That brings us to today's important and possibly most controversial point on the list:

7) Don’t Blame Me

“I never owned slaves.” or “I didn’t vote for David Duke.” or “None of my family joined the Klan.” or “I taught my children that racism is wrong.”

Reality Check and Consequence

Often white people hear blame whenever the issue of racism is brought up,

whether or not blame has been placed on us. As beneficiaries of racism and white privilege, we sometimes strike a defensive posture even when we are not being individually blamed. We may personalize the remarks, put ourselves in the center, but most references to racism are not directed personally at us. It is the arrogance of our privilege, that drags the focus back to us.

When we are being blamed or personally accused of racist behavior, this defensiveness and denial further alienates us and probably precludes our examining our possible racist behavior.

This is a really tough one for many white people to fully understand, primarily because of their own fears of "reprisal" and/or "revenge." And this is one of the biggest methods of derailing any conversation about race in America, simply because of white fear and ego getting in the way.

This discussion also relies on the point that white people have what's known as "privilege," which is a word, like "racism" that has a meaning that doesn't seem to be understood.

"Privilege" - a special right, advantage, or immunity granted or available only to a particular person or group of people.

That should be pretty easy to understand, right? So, when we speak about "White Privilege," we're talking about the rights, advantages and immunity granted to white people that other minority groups do not have.

For example, a white teenager having an interaction with police in an affluent suburb of a large American city will likely have a very different experience from a black teenager having an interaction with police in a ghetto of a large American city. Even if the white teen was a drug dealer and the black teen was an upstanding scholar, we implicitly know that, because of racism, the black teen will suffer a more difficult interaction than the white teen. That's privilege.

The problem occurs when we attempt to discuss the issue of "privilege" and white people immediately deny that they have it, usually by saying things like "I don't have it easy," or "nobody gave me anything in life, I had to work hard to get it."

But that's where we have a problem within the definition of privilege. It's not about what anyone personally did to achieve, it's about the system that prevents minorities from having the opportunity to do the same hard work to permit them the chance to succeed too.

What we're talking about here isn't the fact that white people have an easy time of living. But they have fewer obstacles in their paths when it comes to achieving, they have fewer concerns about negative elements that have proven to be a major problem for minorities and they have a support system that works to help them, where many minority communities either have no system or the system of racism that works against them.
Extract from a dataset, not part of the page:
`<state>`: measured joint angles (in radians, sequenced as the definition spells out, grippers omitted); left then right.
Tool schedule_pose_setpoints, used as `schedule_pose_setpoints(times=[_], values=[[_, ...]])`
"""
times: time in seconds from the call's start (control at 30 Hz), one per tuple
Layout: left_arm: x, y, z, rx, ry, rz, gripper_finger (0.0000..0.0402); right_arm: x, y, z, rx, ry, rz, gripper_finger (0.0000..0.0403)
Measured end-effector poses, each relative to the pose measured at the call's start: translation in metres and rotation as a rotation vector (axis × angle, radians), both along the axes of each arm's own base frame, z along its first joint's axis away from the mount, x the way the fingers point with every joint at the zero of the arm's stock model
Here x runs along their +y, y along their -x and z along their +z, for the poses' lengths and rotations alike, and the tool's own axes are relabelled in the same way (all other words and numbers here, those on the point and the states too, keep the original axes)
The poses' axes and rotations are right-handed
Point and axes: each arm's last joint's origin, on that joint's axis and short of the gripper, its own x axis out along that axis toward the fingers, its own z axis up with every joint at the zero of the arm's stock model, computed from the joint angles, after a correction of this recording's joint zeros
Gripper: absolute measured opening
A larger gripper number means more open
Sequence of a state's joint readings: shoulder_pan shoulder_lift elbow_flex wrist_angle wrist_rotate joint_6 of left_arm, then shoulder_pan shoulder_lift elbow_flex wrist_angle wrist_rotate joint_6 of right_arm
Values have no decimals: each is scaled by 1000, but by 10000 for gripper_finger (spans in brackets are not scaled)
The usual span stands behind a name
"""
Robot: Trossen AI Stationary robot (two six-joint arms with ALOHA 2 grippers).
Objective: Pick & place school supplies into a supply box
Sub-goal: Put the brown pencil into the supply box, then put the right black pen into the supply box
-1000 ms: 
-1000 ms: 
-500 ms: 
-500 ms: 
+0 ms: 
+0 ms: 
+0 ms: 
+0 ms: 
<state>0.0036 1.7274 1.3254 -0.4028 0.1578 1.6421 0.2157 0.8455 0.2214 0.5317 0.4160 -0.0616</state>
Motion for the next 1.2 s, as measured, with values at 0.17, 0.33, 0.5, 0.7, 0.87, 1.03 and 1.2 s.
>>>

The problem is that white people, immersed in their own world views, cannot see their own privilege because to them, it's just normal life. It's only when something comes in to change their view - like Affirmative Action for example - that suddenly they sit up and take notice. Now, minorities are gaining "advantages" over them. Now, it's time to do something. How dare they come in, unqualified or underqualified, and take a college placement away from a better educated white kid? It's time to protest and sue.

But when you have had all the advantages for all time, and then we try to tilt the scales ever so slightly to make things more fair, it feels like an attack on white people and something must be done. White people don't deserve to be attacked, especially ones that haven't done anything racist!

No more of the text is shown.